Councilmember Cherilyn Bairos



Hope For The Future


Dear Editor,

I have lived in Oakdale for almost my entire life, and Wednesday, June 3 at the Black Lives Matter protest I felt more pride for my town than I have at any other point in memory. I stood in solidarity with my community, in a town I had decided a long time ago did not want me and did not want to have anyone like me living in it. To say that there is no hate in Oakdale is far-fetched; it lives deep at the core of this community, and anyone saying this town is clean from prejudice and racism was proven wrong when people echoing that very sentiment showed up to counter-protest, faces red and fists clenched.

June 3 proved that this town is growing, and the young people showing up for it gave me hope that Oakdale has the ability to become a place open for everyone.

It’s disheartening to hear so much of the discourse in the aftermath of the protest revolve around issues of ‘looting’ and ‘rioting’, praise for the police, and petty violent squabbles that happen hours after the event ends and we all go home. Did we forget why this march was happening in the first place?

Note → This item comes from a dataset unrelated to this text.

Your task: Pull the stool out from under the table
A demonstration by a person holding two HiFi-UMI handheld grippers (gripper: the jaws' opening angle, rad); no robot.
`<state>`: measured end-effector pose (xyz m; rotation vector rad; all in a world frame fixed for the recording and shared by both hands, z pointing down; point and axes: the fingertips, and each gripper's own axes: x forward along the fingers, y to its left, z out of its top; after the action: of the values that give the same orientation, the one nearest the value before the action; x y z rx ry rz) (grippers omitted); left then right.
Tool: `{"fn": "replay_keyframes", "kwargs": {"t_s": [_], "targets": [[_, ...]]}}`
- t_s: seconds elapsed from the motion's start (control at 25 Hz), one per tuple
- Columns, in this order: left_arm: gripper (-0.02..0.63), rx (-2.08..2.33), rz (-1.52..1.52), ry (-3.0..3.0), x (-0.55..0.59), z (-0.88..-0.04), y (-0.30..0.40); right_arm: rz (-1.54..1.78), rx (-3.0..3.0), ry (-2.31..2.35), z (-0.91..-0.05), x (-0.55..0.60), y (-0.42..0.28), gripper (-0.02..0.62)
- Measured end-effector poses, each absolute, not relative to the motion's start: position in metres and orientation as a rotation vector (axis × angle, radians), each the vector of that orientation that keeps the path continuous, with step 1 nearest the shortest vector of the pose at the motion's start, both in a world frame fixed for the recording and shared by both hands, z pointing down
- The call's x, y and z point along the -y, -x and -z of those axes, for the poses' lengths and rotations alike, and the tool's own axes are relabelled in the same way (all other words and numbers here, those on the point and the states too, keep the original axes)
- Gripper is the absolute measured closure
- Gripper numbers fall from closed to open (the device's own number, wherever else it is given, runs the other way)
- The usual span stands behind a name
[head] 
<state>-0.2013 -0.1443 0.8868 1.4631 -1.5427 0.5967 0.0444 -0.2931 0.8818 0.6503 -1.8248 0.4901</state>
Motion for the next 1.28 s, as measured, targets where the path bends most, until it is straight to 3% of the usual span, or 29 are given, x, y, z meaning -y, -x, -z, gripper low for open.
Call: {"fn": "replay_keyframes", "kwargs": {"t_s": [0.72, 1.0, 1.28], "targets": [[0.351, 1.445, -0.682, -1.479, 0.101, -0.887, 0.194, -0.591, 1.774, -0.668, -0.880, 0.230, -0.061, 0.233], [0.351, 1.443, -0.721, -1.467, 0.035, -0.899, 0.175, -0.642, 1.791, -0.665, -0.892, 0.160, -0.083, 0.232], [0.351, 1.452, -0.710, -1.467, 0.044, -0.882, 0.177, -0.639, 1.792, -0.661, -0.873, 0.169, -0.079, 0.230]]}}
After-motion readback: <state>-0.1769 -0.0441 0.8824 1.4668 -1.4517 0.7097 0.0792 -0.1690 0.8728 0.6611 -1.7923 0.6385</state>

The young people of Oakdale had something to say, and we are failing them by muting their message and replacing it with one of rejection and insensitivity.

Where are the images of people hugging one another, of our moments of silence, taking a knee in honor of lives needlessly lost, and the speeches about progress and inevitable evolution by citizens from all variety of races, ages, beliefs, and backgrounds? There was so much love that day, why is that not what we choose to be proud of in this moment?

Are we so afraid of the young voices in our community that we’d rather board up our windows instead of welcoming them in? Why not offer a hand and begin to build a bridge of trust that will help pass our town from one generation to the next? Who are we keeping this town safe for if the ones who will inherit it are met with rage, distrust, and skepticism? So often growing up in Oakdale I felt like everywhere I turned I was met with more reasons to believe this town was not a welcome place for me. Right now, we need to be setting a new example, not maintaining an outdated status quo.

That morning, Oakdale erupted with a vibrancy and celebration of life I haven’t seen in the 20+ years I’ve lived here. This is our future. I for one couldn’t have more faith in it.